→ **Exercise**
What you return must be the lines of the data that hold the word "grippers".

==============================

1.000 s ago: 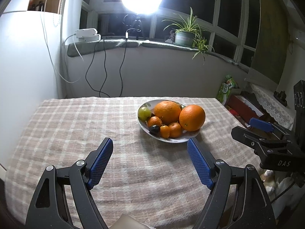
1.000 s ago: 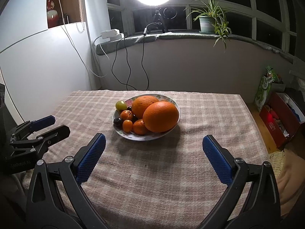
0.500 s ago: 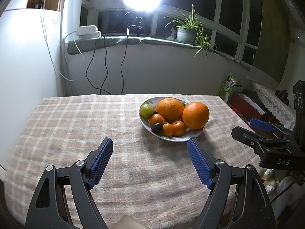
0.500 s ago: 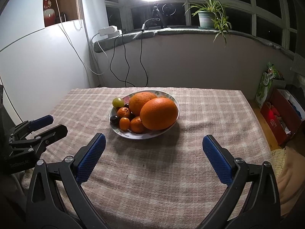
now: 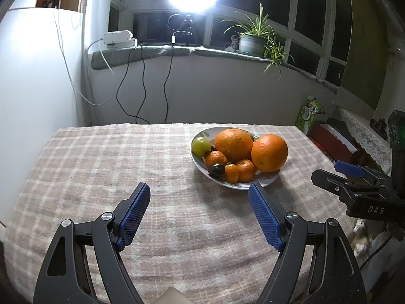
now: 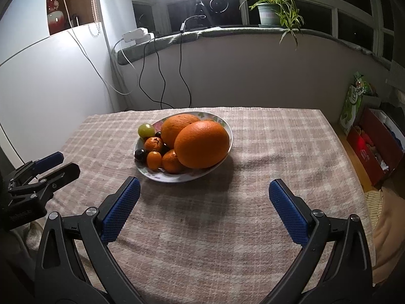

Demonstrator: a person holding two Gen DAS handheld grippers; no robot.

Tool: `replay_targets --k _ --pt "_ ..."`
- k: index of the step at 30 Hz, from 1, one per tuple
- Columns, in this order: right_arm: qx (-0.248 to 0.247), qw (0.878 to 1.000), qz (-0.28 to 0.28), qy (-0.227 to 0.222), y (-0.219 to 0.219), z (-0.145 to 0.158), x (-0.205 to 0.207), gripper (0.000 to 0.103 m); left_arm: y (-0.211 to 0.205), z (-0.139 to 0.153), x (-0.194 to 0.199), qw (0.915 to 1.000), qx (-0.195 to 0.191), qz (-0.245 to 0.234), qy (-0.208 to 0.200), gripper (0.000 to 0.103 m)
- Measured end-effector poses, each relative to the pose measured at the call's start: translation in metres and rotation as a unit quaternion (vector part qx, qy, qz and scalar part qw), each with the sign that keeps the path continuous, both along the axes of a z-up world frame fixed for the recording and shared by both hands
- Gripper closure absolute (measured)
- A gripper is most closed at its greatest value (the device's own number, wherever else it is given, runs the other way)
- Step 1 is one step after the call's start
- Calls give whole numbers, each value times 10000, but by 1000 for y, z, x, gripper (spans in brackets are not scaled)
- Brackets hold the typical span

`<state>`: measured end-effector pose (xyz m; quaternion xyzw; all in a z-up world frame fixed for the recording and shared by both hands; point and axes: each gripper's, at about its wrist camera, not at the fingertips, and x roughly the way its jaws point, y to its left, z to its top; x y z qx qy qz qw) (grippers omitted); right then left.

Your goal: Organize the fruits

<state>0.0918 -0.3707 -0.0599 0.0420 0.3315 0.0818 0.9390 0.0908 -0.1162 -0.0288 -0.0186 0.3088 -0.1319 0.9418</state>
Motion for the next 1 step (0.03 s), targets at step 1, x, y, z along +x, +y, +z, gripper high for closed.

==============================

→ **Task response**
Demonstrator: a person holding two Gen DAS handheld grippers; no robot.
`<state>`: measured end-effector pose (xyz m; quaternion xyzw; all in a z-up world frame fixed for the recording and shared by both hands; point and axes: each gripper's, at about its wrist camera, not at the fingertips, and x roughly the way its jaws point, y to its left, z to its top; x y z qx qy qz qw) (grippers omitted); right then left.

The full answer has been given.